- Task brief
Listed below are entries; give the number of lines among them that include "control", and only that number.
======== Extracted records ========
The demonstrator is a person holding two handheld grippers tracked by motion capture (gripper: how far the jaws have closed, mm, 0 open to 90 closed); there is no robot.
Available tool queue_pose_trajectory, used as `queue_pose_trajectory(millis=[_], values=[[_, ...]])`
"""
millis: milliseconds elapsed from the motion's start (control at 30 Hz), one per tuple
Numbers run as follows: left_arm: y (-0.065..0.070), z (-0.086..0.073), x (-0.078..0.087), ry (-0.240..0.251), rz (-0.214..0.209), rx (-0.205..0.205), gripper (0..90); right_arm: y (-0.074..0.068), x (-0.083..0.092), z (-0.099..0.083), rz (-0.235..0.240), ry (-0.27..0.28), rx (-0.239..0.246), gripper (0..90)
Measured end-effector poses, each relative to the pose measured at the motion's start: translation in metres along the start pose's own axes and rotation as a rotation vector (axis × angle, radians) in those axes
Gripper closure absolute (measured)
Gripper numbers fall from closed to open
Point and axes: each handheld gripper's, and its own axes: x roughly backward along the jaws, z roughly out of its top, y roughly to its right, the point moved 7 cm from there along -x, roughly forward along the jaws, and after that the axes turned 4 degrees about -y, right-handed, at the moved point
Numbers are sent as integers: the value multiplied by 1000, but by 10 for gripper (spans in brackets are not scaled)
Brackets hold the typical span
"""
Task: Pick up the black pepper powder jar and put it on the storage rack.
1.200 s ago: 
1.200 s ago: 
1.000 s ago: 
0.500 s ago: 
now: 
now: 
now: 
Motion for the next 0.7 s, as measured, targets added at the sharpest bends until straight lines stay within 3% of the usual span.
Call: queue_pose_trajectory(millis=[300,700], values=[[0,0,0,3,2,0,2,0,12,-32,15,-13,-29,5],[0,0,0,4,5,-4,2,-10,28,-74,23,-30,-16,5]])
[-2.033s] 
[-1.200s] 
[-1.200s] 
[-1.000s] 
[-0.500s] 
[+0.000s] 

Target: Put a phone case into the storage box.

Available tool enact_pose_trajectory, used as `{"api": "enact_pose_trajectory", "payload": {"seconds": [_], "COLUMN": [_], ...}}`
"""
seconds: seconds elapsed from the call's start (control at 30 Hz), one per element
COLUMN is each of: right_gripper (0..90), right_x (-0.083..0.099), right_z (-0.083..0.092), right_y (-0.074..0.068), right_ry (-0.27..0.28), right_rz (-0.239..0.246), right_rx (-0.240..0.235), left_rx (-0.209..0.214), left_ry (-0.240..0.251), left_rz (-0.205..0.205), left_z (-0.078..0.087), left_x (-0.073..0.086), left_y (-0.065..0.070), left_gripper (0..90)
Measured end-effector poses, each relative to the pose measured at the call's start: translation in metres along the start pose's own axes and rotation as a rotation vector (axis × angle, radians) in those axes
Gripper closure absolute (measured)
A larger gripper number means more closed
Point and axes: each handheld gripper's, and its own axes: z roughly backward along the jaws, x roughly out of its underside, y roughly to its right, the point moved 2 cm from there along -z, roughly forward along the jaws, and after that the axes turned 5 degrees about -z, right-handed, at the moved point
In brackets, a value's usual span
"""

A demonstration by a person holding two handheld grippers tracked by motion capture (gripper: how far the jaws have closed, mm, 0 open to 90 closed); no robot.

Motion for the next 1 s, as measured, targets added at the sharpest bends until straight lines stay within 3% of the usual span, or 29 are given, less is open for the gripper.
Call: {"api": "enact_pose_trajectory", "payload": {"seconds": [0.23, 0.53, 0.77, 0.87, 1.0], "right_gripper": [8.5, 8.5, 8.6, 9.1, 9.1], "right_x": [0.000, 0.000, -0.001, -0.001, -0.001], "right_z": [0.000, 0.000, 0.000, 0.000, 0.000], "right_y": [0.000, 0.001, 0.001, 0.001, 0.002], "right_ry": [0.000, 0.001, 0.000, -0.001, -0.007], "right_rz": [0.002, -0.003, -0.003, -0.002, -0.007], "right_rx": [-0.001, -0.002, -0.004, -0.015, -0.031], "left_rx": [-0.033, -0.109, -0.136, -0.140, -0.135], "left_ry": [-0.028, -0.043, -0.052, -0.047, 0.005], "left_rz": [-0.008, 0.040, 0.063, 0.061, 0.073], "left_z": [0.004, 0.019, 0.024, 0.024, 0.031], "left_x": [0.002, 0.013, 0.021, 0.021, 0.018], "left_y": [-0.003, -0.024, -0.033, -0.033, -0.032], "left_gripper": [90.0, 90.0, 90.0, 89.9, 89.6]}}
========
- Answer section
2